• _TASK ITEM_:
Could you retype the listing beneath, keeping each line exactly as it is?

· · ·

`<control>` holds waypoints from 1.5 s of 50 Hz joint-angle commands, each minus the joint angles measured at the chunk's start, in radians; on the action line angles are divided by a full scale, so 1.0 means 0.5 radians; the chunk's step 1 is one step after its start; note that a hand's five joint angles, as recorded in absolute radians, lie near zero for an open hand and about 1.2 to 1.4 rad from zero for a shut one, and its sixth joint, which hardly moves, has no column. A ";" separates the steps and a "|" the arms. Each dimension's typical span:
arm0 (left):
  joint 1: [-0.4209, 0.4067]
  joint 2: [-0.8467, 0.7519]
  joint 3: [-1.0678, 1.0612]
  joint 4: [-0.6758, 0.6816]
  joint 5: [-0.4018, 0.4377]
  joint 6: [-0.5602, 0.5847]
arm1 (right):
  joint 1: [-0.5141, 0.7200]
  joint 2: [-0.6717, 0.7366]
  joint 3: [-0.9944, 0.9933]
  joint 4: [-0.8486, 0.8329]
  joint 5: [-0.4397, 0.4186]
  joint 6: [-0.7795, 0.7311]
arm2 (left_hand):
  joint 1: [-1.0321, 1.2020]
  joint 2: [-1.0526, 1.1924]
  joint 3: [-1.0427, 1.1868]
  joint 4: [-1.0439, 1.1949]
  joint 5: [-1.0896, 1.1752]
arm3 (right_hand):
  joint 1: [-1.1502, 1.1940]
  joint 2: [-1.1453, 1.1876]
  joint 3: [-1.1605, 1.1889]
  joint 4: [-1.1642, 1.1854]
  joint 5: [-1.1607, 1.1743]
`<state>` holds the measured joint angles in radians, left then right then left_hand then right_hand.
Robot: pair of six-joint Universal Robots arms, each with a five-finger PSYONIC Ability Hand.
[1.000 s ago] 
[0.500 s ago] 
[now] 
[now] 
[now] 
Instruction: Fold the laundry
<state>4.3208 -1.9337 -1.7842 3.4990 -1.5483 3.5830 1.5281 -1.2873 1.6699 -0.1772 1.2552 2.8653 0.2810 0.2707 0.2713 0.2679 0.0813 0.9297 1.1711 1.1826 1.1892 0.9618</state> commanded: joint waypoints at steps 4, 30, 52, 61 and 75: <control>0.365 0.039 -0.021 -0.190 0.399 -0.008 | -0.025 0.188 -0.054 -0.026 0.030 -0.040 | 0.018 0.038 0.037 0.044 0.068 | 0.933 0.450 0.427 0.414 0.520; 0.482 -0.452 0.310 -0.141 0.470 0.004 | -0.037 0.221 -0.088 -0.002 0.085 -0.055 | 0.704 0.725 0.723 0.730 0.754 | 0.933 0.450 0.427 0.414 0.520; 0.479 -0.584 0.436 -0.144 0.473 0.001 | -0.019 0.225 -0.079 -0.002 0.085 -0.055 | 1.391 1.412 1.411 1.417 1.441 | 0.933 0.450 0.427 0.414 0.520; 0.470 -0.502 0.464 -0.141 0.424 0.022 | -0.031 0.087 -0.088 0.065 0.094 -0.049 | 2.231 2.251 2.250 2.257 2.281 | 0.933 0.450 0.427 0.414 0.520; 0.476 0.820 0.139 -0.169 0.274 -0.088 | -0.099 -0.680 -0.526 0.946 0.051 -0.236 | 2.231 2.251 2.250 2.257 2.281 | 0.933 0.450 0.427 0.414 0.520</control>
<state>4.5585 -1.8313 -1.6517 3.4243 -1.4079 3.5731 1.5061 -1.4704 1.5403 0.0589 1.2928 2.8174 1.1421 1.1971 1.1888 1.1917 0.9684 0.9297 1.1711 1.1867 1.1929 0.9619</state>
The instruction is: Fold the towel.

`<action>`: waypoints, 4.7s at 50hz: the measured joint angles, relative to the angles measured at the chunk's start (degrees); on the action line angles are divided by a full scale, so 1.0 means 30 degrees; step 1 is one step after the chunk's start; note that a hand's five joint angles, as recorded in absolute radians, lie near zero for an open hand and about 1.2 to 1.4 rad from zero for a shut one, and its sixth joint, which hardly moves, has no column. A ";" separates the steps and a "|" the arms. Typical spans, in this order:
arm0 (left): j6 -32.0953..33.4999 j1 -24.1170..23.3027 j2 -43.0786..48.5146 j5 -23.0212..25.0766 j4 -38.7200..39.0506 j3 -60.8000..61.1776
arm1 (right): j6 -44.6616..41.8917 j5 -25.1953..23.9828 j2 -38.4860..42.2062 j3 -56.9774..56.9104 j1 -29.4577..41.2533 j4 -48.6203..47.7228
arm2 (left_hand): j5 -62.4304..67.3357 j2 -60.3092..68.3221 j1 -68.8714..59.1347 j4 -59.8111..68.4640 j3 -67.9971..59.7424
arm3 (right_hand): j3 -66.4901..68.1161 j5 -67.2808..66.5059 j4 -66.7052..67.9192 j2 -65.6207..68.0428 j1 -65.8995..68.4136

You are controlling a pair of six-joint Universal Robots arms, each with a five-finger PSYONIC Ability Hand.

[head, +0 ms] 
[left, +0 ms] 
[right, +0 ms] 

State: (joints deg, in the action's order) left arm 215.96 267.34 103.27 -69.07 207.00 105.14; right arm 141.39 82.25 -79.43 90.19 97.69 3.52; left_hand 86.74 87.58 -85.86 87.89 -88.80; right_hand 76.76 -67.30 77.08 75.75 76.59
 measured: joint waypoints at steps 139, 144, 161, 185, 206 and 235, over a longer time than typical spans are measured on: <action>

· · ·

• _RESPONSE TO THIS TASK_:
`<control>` holds waypoints from 1.5 s of 50 Hz joint-angle commands, each minus the joint angles measured at the chunk's start, in radians; on the action line angles are divided by a full scale, so 1.0 means 0.5 radians; the chunk's step 1 is one step after its start; note that a hand's five joint angles, as recorded in absolute radians, lie near zero for an open hand and about 1.2 to 1.4 rad from zero for a shut one, and its sixth joint, which hardly moves, has no column. A ";" separates the steps and a "|" the arms. Each dimension's typical span:
arm0 (left):
  joint 1: [-0.4209, 0.4067]
  joint 2: [-0.8467, 0.7519]
  joint 3: [-1.0678, 1.0612]
  joint 4: [-0.6758, 0.6816]
  joint 5: [-0.4018, 0.4377]
  joint 6: [-0.5602, 0.5847]
arm1 (right):
  joint 1: [-0.5141, 0.7200]
  joint 2: [-0.6717, 0.7366]
  joint 3: [-0.9944, 0.9933]
  joint 4: [-0.8486, 0.8329]
  joint 5: [-0.4397, 0.4186]
  joint 6: [-0.7795, 0.7311]
arm2 (left_hand):
  joint 1: [-1.0321, 1.2020]
  joint 2: [-1.0526, 1.1924]
  joint 3: [-1.0427, 1.1868]
  joint 4: [-1.0439, 1.1949]
  joint 5: [-1.0896, 1.1752]
arm3 (right_hand):
  joint 1: [-1.1502, 1.1940]
  joint 2: [-1.1453, 1.1876]
  joint 3: [-1.1605, 1.1889]
  joint 4: [-1.1642, 1.1854]
  joint 5: [-1.1607, 1.1743]
`<state>` holds the measured joint angles in radians, left then right then left_hand then right_hand.
Robot: pair of six-joint Universal Robots arms, each with a five-finger PSYONIC Ability Hand.
[1.000 s ago] 
[0.500 s ago] 
[now] 
[now] 
[now] 
Instruction: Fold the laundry
<state>4.3208 -1.9337 -1.7842 3.4990 -1.5483 3.5830 1.5281 -1.2873 1.6699 -0.1772 1.2552 2.8653 0.2810 0.2707 0.2713 0.2679 0.0813 0.9297 1.1711 1.1826 1.1892 0.9618</state> commanded: joint waypoints at steps 4, 30, 52, 61 and 75: <control>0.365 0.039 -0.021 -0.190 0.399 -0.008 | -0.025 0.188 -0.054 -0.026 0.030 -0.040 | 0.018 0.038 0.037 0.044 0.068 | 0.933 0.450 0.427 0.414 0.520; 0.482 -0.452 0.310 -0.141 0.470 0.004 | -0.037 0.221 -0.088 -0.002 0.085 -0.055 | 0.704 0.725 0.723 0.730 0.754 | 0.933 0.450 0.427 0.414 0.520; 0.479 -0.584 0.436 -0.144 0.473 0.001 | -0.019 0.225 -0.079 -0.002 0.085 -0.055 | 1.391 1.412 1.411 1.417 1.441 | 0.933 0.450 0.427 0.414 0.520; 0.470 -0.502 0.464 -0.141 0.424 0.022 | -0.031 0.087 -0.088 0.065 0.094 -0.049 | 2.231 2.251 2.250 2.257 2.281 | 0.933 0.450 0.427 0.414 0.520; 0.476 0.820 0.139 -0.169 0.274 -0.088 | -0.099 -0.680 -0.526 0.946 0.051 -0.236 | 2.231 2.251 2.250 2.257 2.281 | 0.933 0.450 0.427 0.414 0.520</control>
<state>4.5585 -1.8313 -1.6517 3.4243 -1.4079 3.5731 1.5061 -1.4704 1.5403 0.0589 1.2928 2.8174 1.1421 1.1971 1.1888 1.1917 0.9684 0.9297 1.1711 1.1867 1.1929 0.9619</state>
The instruction is: Fold the towel.

`<action>`: waypoints, 4.7s at 50hz: the measured joint angles, relative to the angles measured at the chunk's start (degrees); on the action line angles are divided by a full scale, so 1.0 means 30 degrees; step 1 is one step after the chunk's start; note that a hand's five joint angles, as recorded in absolute radians, lie near zero for an open hand and about 1.2 to 1.4 rad from zero for a shut one, and its sixth joint, which hardly moves, has no column. A ";" separates the steps and a "|" the arms. Typical spans, in this order:
arm0 (left): j6 -32.0953..33.4999 j1 -24.1170..23.3027 j2 -43.0786..48.5146 j5 -23.0212..25.0766 j4 -38.7200..39.0506 j3 -60.8000..61.1776
arm1 (right): j6 -44.6616..41.8917 j5 -25.1953..23.9828 j2 -38.4860..42.2062 j3 -56.9774..56.9104 j1 -29.4577..41.2533 j4 -48.6203..47.7228
arm2 (left_hand): j5 -62.4304..67.3357 j2 -60.3092..68.3221 j1 -68.8714..59.1347 j4 -59.8111..68.4640 j3 -67.9971..59.7424
arm3 (right_hand): j3 -66.4901..68.1161 j5 -67.2808..66.5059 j4 -66.7052..67.9192 j2 -65.6207..68.0428 j1 -65.8995..68.4136

You are controlling a pair of six-joint Universal Robots arms, each with a five-finger PSYONIC Ability Hand.

[head, +0 ms] 
[left, +0 ms] 
[right, +0 ms] 

State: (joints deg, in the action's order) left arm 215.96 267.34 103.27 -69.07 207.00 105.14; right arm 141.39 82.25 -79.43 90.19 97.69 3.52; left_hand 86.74 87.58 -85.86 87.89 -88.80; right_hand 76.76 -67.30 77.08 75.75 76.59
 measured: joint waypoints at steps 139, 144, 161, 185, 206 and 235, over a longer time than typical spans are measured on: <action>

This exercise has nothing more to it.